Required work:
Return all of the listing word for word; the pictures stay out.
BEGIN Extracted material
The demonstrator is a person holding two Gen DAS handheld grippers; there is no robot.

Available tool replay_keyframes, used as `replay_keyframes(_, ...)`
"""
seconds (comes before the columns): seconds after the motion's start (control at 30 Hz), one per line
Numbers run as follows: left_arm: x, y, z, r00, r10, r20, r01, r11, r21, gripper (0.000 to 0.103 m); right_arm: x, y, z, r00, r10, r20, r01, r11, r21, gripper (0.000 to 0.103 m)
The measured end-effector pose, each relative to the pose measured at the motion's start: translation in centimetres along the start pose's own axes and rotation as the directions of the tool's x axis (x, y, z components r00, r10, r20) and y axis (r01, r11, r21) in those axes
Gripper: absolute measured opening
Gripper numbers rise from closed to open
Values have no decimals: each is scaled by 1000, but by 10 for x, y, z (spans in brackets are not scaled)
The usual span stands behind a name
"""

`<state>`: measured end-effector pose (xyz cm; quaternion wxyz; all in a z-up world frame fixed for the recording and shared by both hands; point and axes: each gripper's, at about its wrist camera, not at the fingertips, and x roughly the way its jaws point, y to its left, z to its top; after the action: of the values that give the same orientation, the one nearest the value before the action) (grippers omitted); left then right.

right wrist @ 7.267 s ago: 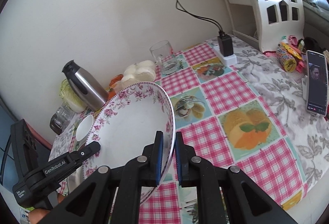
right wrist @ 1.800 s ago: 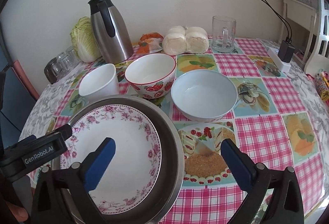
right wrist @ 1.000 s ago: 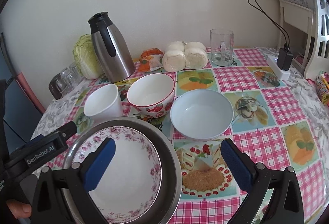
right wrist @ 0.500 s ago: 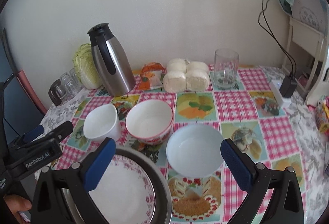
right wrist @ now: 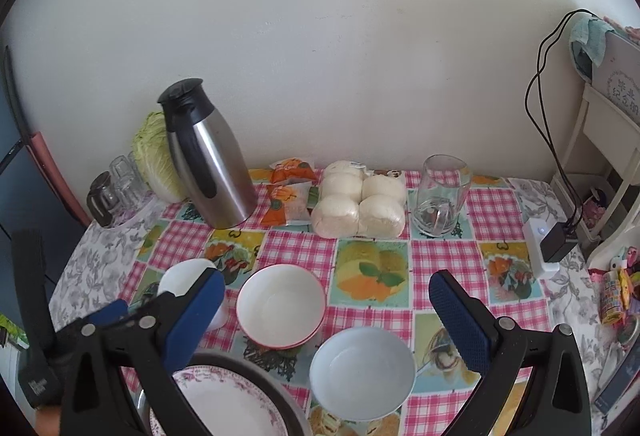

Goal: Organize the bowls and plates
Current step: 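Move the right tool up and over to the red-rimmed strawberry bowl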

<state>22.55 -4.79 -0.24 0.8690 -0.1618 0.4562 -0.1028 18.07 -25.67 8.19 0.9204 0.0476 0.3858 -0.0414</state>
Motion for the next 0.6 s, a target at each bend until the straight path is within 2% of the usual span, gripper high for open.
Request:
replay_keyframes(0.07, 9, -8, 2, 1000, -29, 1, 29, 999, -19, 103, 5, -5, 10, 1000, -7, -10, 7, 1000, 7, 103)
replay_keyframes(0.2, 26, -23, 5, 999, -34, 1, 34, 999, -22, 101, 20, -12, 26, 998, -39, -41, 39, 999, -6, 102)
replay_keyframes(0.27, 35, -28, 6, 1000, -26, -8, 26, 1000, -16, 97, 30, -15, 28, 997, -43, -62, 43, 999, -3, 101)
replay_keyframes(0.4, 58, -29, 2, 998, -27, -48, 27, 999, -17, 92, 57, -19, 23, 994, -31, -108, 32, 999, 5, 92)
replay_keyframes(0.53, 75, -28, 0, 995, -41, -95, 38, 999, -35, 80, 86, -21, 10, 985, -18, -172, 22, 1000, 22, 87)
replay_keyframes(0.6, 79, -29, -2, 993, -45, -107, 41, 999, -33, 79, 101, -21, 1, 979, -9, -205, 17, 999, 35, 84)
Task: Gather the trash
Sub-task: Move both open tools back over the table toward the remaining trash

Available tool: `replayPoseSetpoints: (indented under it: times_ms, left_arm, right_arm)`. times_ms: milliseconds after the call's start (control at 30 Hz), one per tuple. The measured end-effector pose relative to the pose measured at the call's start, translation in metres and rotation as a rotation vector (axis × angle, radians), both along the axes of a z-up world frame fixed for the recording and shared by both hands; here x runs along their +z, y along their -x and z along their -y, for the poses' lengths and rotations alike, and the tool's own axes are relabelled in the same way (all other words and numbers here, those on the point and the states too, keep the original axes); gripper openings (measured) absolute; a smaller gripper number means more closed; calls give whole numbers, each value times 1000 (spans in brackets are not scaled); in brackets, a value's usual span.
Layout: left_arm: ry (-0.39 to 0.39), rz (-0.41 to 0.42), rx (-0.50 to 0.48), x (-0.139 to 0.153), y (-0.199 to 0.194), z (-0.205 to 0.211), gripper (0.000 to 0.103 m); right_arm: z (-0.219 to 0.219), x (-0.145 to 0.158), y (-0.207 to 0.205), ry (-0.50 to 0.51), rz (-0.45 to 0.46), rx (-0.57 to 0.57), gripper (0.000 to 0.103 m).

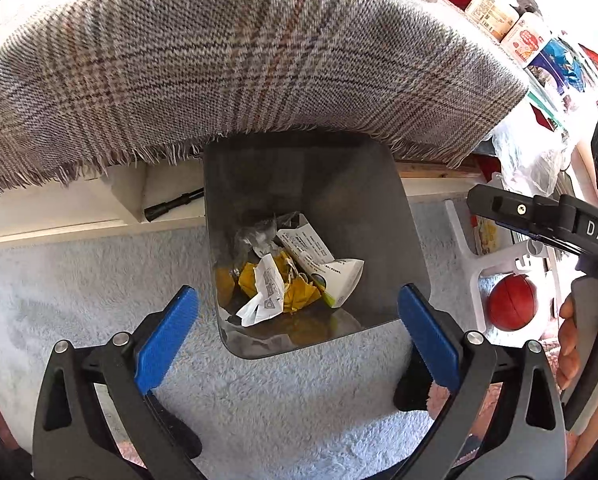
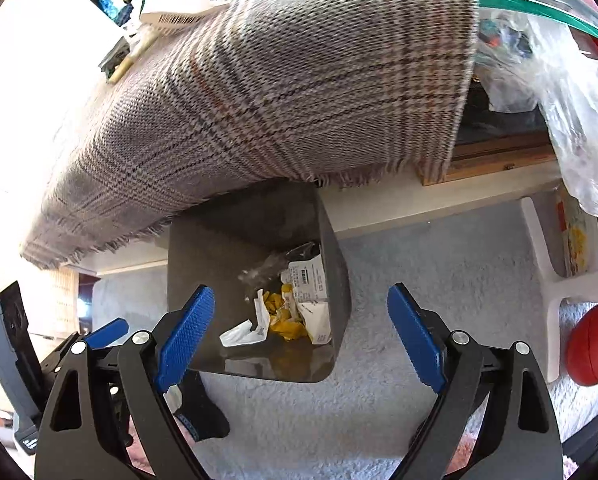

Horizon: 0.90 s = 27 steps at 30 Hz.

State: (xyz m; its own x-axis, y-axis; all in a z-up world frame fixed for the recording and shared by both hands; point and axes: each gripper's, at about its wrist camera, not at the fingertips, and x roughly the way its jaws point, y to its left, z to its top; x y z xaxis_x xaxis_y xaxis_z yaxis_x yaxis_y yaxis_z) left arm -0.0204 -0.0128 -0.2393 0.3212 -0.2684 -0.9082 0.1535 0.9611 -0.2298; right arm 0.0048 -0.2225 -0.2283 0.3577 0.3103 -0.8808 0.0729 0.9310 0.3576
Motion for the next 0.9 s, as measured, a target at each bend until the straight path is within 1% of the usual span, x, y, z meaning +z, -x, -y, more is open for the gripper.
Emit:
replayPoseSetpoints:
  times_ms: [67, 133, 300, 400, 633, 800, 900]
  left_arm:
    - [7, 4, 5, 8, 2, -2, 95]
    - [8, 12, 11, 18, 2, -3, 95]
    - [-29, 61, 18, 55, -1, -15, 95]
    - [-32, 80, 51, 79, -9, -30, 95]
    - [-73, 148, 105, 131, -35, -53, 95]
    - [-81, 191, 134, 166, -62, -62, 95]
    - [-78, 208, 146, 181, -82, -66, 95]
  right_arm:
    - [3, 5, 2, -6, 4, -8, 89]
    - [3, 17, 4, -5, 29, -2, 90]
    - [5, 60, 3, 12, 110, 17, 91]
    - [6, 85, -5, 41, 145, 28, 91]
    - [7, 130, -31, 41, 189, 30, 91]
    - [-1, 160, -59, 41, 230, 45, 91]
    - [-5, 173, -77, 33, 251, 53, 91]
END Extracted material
Output of the exercise:
The demonstrator is a person holding two Gen DAS handheld grippers; there is no robot.

Available tool replay_keyframes, used as `replay_keyframes(_, ...)`
"""
seconds (comes before the columns): seconds after the motion's start (control at 30 Hz), one per line
Numbers run as follows: left_arm: x, y, z, r00, r10, r20, r01, r11, r21, gripper (0.000 to 0.103 m); right_arm: x, y, z, r00, r10, r20, r01, r11, r21, gripper (0.000 to 0.103 m)
The measured end-effector pose, each relative to the pose measured at the motion's start: translation in centimetres along the start pose's own axes and rotation as the directions of the tool's x axis (x, y, z components r00, r10, r20) and y axis (r01, r11, r21) in those axes
Gripper: absolute measured opening
Gripper numbers rise from closed to open
Values have no decimals: each is scaled by 1000, but by 10 for x, y, z (spans in brackets are not scaled)
The usual span stands behind a name
"""

`<state>`: measured end-effector pose (xyz cm; quaternion wxyz; all in a z-up world frame fixed for the recording and shared by both hands; point and axes: each gripper's, at about its wrist camera, not at the fingertips, and x roughly the way its jaws point, y to its left, z to its top; after the action: of the values that give the same orientation, the one nearest the value before the action) (grippers omitted); left then right.

right wrist @ 7.267 s ago: 
right wrist @ 1.800 s ago: 
right wrist @ 1.000 s ago: 
right wrist @ 0.500 s ago: 
right wrist @ now: 

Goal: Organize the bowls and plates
Current step: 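Move the right tool up and over to the red-rimmed strawberry bowl
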
<state>22.55 -4.79 -0.24 0.8690 -0.1618 0.4562 -0.1028 18.07 -25.67 8.19 0.9204 0.0476 0.3858 -0.0414</state>
Motion for the next 0.6 s, a target at each bend until the straight path is within 2% of the usual span, gripper high for open.
Request:
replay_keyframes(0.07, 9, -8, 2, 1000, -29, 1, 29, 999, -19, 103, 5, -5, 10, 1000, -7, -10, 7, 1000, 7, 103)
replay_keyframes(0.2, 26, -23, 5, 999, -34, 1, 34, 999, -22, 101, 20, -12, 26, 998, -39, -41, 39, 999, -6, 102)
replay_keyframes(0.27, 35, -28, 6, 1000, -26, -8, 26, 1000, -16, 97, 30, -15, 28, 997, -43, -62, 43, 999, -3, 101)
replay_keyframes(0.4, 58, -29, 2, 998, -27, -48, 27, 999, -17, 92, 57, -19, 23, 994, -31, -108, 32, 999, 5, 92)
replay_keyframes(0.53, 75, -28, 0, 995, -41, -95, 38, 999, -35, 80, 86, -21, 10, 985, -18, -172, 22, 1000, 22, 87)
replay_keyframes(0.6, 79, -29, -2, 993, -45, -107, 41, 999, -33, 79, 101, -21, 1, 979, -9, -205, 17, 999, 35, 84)
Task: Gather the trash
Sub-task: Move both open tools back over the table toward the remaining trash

Available tool: `replayPoseSetpoints: (indented under it: times_ms, left_arm, right_arm)`. times_ms: milliseconds after the call's start (control at 30 Hz), one per tuple. The measured end-effector pose relative to the pose measured at the call's start, translation in metres and rotation as a rotation vector (axis × angle, radians), both along the axes of a z-up world frame fixed for the recording and shared by both hands; here x runs along their +z, y along their -x and z along their -y, for the poses' lengths and rotations alike, and the tool's own axes are relabelled in the same way (all other words and numbers here, those on the point and the states too, keep the original axes); gripper openings (measured) absolute; a smaller gripper number means more closed; calls give whole numbers, each value times 1000 (spans in brackets are not scaled); in brackets, a value's usual span.
Layout: left_arm: ry (-0.39 to 0.39), rz (-0.41 to 0.42), rx (-0.50 to 0.48), x (-0.139 to 0.153), y (-0.199 to 0.194), z (-0.205 to 0.211), gripper (0.000 to 0.103 m); right_arm: z (-0.219 to 0.219), x (-0.145 to 0.158), y (-0.207 to 0.205), ry (-0.50 to 0.51), rz (-0.45 to 0.46), rx (-0.57 to 0.57), gripper (0.000 to 0.103 m).


Horizon: 0.90 s = 27 steps at 30 Hz.

State: (xyz m; its own x-axis, y-axis; all in a z-up world frame fixed for the recording and shared by both hands; point and axes: each gripper's, at about its wrist camera, not at the fingertips, and x roughly the way its jaws point, y to its left, z to its top; x y z xaxis_x xaxis_y xaxis_z yaxis_x yaxis_y yaxis_z) left arm -0.0204 -0.0128 -0.2393 0.3212 -0.2684 -0.9082 0.1535 0.9611 -0.2298; right arm 0.0048 -0.2225 -0.2283 0.3577 0.3103 -0.8808 0.0729 0.9310 0.3576
Motion for the next 0.9 s, as measured, a target at each bend until the straight path is within 1% of the usual span, x, y, z meaning +z, -x, -y, more is open for the gripper.
Emit:
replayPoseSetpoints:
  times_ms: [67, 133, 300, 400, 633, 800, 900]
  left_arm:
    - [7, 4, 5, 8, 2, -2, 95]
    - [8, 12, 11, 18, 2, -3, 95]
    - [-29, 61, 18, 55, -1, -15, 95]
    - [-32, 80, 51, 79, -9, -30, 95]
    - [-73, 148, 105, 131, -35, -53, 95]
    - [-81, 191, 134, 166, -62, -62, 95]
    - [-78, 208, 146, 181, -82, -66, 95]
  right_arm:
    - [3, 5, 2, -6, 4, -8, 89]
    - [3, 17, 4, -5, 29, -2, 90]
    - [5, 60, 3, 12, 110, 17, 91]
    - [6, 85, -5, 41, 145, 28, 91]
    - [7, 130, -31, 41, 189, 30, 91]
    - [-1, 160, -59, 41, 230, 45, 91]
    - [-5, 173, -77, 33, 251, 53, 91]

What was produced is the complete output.